Perhaps Zionism is like Wittgenstein’s ladder (that is, is like philosophy) which you use to climb the wall and then kick down when no longer needed. Perhaps, like the children of robber-barons who inherit the money but not the criminality (or excessive acquisitiveness), Zionists now living in Israel could agree to a roll-back (in the interest of fairness), so long as there was, at the end of it all, a country in which they could safely live.
The population of New York City is greater than the Jewish population of Israel and NYC occupies only 305 sq mi. Perhaps it also uses less water. It can be done. And NYC has great theater and concerts, too.
Of course, current facts are against this idea, as the Ahad Ha’am’s and Judah Magnes’s are fewer now and the Jabotinsky’s more numerous, even wall-to-wall in Israel. Before 1930 there were discussions of morality that seem rather dated today. It is a strange fact that the stronger Israel has grown militarily the more fearful its leaders have proselytized its people to be and the more land it has seen as necessary to its safety and fulfillment.

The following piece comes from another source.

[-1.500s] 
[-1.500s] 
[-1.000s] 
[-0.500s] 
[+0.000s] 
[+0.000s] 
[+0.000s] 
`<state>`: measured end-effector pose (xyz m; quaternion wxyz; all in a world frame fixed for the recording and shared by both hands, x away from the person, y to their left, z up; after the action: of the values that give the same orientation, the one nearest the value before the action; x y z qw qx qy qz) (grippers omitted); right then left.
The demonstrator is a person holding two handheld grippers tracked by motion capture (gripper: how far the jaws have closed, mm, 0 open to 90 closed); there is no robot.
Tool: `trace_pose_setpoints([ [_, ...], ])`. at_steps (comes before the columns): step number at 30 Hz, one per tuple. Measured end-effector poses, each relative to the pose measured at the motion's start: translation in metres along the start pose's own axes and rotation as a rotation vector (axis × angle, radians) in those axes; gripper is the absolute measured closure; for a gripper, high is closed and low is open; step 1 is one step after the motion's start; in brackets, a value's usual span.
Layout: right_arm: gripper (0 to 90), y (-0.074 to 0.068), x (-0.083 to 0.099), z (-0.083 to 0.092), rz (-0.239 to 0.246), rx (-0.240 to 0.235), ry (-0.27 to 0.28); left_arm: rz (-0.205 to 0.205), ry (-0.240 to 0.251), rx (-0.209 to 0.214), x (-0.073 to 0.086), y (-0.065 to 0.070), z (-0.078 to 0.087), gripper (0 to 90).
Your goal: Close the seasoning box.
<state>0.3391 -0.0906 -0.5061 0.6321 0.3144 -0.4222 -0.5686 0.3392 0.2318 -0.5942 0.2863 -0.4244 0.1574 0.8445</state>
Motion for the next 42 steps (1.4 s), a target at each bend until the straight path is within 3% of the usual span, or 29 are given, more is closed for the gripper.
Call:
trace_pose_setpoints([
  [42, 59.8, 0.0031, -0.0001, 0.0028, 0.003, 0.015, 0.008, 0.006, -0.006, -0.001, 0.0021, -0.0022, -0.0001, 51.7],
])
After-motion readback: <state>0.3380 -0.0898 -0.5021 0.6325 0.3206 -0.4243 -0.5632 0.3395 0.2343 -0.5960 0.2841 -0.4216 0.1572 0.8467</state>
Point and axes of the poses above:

It is as if to say, “We need Zionism now more than ever. In 1948 the Holocaust was over and the remaining danger to Jews was comparatively nil. Today there is nothing but danger, which we manufacture and re-manufacture in war after unnecessary war.” And as if to say, further, “We like danger. We thrive on it. It is our life-blood. We do not wish to be safe, but to exist perpetually in danger, and to that end we will keep our neighbors maximally enraged with us.”